Trinity girls expect to be back in title hunt
Focusing on the next play, the next game or whatever upcoming challenges and objectives present themselves is what Trinity High School girls basketball coach Kathy McConnell-Miller and her staff preach for the Hillers to focus on.
No focusing on things outside of the Hillers’ control.
Forget the rear-view mirror and continue full steam ahead.
But history sometimes tells us a story of what to expect – or at least somewhat anticipate – could happen. And if that history tells us anything about Trinity, it’s that success for the program is the precedent.
One of the most consistent programs over the last decade, the Hillers have made the WPIAL playoffs nine years running. In those nine years, they’ve won more than 17 games all but one time. The combined record since 2014 is 173-58.
“I completely credit that to our feeder program,” said McConnell-Miller, who was hired as the head coach around the middle of the incredible stretch of success. “Kristen Laseko (in charge of the youth program) does an exceptional job with the player development. Coming to the high school level made me realize how important that was. So many coaches in our feeder programs have done an exceptional job. Our staff is a recipient of that. We are handed some pretty talented players.”
Talent starting with former Observer-Reporter Players of the Year Sierra Kotchman, Riley DeRubbo, Courtney Dahlquist and Alyssa Clutter, the latter last season. Not to mention the countless other players that have fueled the sustained success.
Win. Reload. Then win some more.
Despite the loss of the ultra-athletic Clutter to graduation – she now starts as a freshman at North Alabama – the Hillers return four starters from a team that went 18-7 a season ago. They lost on a near half-court heave to McKeesport in the WPIAL Class 5A quarterfinals and took District 3 champion Gettysburg down to the wire in the opening round of the PIAA tournament before a two-point loss.
“I never feel like when I approach a year it’s about replacing somebody,” McConnell-Miller said. “When you look at the points, rebounds, steals and just the overall energy Alyssa brought, you have to do it by a committee.”
That committee starts with dependable senior guard Eden Williamson, who has been in the starting lineup dating all the way back to parts of her freshman season. Williamson averaged 15.3 points and 4.2 assists last year to land on the Observer-Reporter’s all-district second team.
An onslaught of juniors, each of whom started last year, also return in Maddy Roberts, Macie Justice and Ruby Morgan. Roberts led the group with slightly more than nine points and seven rebounds per game. Justice averaged 8.3 points and Morgan was just shy of eight points per game.
Sophomore Sam Horne, the only player standing above six feet on the Hillers’ roster, will help on the interior.
Trinity will also rely on a deep, athletic bench – 13 of the 18 players on the roster are multi-sport athletes – to impose its up-tempo style.

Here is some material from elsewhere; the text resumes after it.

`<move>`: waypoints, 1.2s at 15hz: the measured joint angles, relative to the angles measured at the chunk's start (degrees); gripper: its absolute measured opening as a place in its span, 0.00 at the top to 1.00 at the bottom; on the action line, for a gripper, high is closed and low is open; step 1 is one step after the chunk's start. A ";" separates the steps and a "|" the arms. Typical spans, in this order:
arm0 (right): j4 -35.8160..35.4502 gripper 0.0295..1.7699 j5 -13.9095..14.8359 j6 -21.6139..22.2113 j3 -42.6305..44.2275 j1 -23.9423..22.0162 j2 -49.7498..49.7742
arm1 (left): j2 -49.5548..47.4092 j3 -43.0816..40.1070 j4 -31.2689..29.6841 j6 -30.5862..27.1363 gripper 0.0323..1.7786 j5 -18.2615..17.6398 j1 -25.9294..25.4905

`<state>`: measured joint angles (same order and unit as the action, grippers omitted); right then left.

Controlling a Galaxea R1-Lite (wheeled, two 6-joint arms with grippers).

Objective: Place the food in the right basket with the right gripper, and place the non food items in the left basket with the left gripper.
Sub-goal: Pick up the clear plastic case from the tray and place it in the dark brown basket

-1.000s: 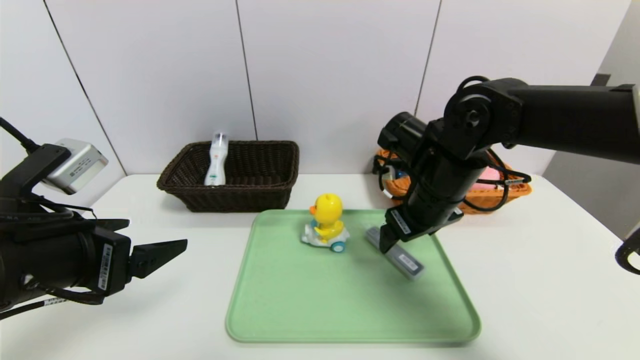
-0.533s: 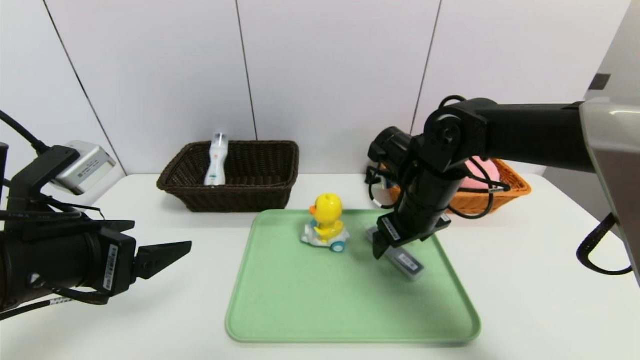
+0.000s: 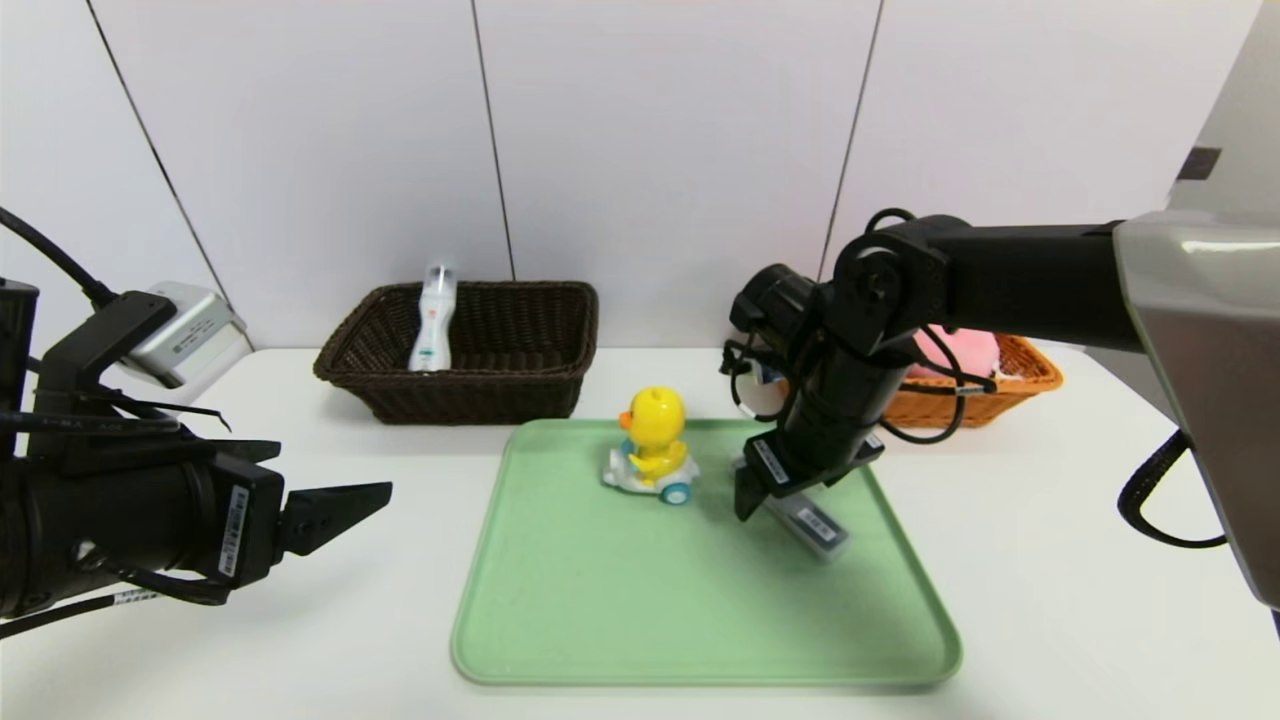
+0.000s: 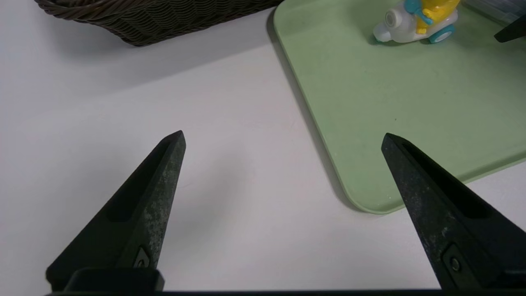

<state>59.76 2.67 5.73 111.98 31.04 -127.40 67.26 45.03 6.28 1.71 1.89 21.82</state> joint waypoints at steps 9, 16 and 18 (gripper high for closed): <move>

“The multi-sport athletes just bring such versatility,” McConnell-Miller said. “We had so few players in other sports that we couldn’t even enter a fall league. When you have kids coming in with different skill sets it allows us to play in so many different ways.”
McConnell-Miller hopes the leadership of Williamson and fellow senior Kristina Bozek, a Central Connecticut State softball commit, will help the Hillers advance further in both the district and state tournaments. That, and becoming a better shooting team to help finish down the stretch of games will be keys for the Hillers.
“There are a lot of talented teams in 5A,” McConnell-Miller said. “There are probably 10 teams, that if they had a good summer, are going to be a challenge. Anybody could get beat any given night.”